» **YOUR OBJECTIVE**
Could you print the full listing again, exactly as written?

» **SOURCE DATA**
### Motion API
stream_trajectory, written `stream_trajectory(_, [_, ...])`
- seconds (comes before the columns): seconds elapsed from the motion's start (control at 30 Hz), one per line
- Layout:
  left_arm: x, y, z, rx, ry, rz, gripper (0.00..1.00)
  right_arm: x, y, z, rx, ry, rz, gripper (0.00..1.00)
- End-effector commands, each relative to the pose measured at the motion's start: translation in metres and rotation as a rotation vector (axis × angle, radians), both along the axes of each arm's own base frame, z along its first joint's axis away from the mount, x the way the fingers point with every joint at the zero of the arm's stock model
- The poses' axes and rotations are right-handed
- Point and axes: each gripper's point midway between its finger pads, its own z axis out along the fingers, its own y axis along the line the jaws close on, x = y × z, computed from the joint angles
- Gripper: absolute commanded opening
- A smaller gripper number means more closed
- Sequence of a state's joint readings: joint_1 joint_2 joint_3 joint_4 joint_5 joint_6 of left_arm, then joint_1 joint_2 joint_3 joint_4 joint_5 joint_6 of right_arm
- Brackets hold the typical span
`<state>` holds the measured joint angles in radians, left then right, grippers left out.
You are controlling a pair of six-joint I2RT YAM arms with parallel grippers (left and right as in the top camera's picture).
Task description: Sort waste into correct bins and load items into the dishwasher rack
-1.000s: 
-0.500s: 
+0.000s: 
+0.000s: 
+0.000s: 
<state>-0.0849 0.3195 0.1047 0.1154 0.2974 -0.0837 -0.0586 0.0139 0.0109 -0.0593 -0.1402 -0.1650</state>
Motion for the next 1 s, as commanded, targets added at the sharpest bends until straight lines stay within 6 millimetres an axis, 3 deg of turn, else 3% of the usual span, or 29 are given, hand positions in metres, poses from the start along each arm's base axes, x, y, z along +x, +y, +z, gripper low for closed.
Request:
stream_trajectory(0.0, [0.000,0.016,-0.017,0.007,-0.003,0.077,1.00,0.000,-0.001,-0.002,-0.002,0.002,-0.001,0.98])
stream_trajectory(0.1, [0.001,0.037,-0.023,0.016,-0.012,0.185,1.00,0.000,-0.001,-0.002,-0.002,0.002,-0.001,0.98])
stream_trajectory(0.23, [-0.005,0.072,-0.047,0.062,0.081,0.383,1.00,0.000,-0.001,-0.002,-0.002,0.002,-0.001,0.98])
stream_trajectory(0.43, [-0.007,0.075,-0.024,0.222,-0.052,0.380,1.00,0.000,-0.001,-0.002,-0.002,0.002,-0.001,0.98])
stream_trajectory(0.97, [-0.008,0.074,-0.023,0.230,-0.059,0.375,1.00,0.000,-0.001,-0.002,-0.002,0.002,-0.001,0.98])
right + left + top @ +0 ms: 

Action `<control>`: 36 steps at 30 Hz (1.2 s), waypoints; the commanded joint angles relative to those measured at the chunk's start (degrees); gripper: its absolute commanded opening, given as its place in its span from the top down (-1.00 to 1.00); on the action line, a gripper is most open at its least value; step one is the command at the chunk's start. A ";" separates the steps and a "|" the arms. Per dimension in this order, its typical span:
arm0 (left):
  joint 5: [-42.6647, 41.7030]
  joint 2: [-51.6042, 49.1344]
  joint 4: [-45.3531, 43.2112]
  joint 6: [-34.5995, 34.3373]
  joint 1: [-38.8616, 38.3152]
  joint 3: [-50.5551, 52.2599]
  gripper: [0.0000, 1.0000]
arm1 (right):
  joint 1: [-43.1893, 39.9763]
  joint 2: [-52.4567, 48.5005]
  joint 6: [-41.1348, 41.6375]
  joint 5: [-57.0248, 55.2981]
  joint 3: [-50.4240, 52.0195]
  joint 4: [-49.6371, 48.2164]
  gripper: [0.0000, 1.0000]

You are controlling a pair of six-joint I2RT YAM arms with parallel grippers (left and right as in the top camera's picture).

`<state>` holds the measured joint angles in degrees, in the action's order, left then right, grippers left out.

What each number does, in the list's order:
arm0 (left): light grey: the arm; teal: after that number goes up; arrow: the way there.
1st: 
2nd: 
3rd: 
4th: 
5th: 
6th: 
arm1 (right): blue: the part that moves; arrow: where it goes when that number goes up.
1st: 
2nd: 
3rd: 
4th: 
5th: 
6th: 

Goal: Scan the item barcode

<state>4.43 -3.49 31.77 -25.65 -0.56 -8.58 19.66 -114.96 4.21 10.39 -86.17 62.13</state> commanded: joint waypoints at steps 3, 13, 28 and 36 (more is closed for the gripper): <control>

» **RESPONSE**
### Motion API
stream_trajectory, written `stream_trajectory(_, [_, ...])`
- seconds (comes before the columns): seconds elapsed from the motion's start (control at 30 Hz), one per line
- Layout:
  left_arm: x, y, z, rx, ry, rz, gripper (0.00..1.00)
  right_arm: x, y, z, rx, ry, rz, gripper (0.00..1.00)
- End-effector commands, each relative to the pose measured at the motion's start: translation in metres and rotation as a rotation vector (axis × angle, radians), both along the axes of each arm's own base frame, z along its first joint's axis away from the mount, x the way the fingers point with every joint at the zero of the arm's stock model
- The poses' axes and rotations are right-handed
- Point and axes: each gripper's point midway between its finger pads, its own z axis out along the fingers, its own y axis along the line the jaws close on, x = y × z, computed from the joint angles
- Gripper: absolute commanded opening
- A smaller gripper number means more closed
- Sequence of a state's joint readings: joint_1 joint_2 joint_3 joint_4 joint_5 joint_6 of left_arm, then joint_1 joint_2 joint_3 joint_4 joint_5 joint_6 of right_arm
- Brackets hold the typical span
`<state>` holds the measured joint angles in radians, left then right, grippers left out.
You are controlling a pair of six-joint I2RT YAM arms with parallel grippers (left and right as in the top camera's picture).
Task description: Sort waste into correct bins and load items into the dishwasher rack
-1.000s: 
-0.500s: 
+0.000s: 
+0.000s: 
+0.000s: 
<state>-0.0849 0.3195 0.1047 0.1154 0.2974 -0.0837 -0.0586 0.0139 0.0109 -0.0593 -0.1402 -0.1650</state>
Motion for the next 1 s, as commanded, targets added at the sharpest bends until straight lines stay within 6 millimetres an axis, 3 deg of turn, else 3% of the usual span, or 29 are given, hand positions in metres, poses from the start along each arm's base axes, x, y, z along +x, +y, +z, gripper low for closed.
Request:
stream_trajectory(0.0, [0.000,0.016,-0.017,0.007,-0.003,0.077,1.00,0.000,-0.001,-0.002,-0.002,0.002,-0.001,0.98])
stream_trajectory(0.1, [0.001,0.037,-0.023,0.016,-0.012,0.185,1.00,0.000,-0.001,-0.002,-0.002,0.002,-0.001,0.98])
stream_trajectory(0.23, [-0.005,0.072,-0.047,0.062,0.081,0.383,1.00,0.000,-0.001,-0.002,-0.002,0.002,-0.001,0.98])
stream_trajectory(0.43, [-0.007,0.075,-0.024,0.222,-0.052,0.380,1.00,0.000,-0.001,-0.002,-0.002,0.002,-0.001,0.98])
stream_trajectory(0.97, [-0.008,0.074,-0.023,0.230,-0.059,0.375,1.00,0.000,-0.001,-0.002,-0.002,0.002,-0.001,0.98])
right + left + top @ +0 ms: 

Action `<control>`: 36 steps at 30 Hz (1.2 s), waypoints; the commanded joint angles relative to those measured at the chunk's start (degrees); gripper: its absolute commanded opening, given as its place in its span from the top down (-1.00 to 1.00); on the action line, a gripper is most open at its least value; step one is the command at the chunk's start. A ";" separates the steps and a "|" the arms. Per dimension in this order, its typical span:
arm0 (left):
  joint 5: [-42.6647, 41.7030]
  joint 2: [-51.6042, 49.1344]
  joint 4: [-45.3531, 43.2112]
  joint 6: [-34.5995, 34.3373]
  joint 1: [-38.8616, 38.3152]
  joint 3: [-50.5551, 52.2599]
  gripper: [0.0000, 1.0000]
arm1 (right):
  joint 1: [-43.1893, 39.9763]
  joint 2: [-52.4567, 48.5005]
  joint 6: [-41.1348, 41.6375]
  joint 5: [-57.0248, 55.2981]
  joint 3: [-50.4240, 52.0195]
  joint 4: [-49.6371, 48.2164]
  gripper: [0.0000, 1.0000]

You are controlling a pair of six-joint I2RT YAM arms with parallel grippers (left and right as in the top camera's picture).

`<state>` holds the measured joint angles in degrees, in the action's order, left then right, grippers left out.

What each number does, in the list's order:
arm0 (left): light grey: the arm; teal: after that number goes up; arrow: the way there.
1st: 
2nd: 
3rd: 
4th: 
5th: 
6th: 
arm1 (right): blue: the part that moves; arrow: where it goes when that number goes up.
1st: 
2nd: 
3rd: 
4th: 
5th: 
6th: 

Goal: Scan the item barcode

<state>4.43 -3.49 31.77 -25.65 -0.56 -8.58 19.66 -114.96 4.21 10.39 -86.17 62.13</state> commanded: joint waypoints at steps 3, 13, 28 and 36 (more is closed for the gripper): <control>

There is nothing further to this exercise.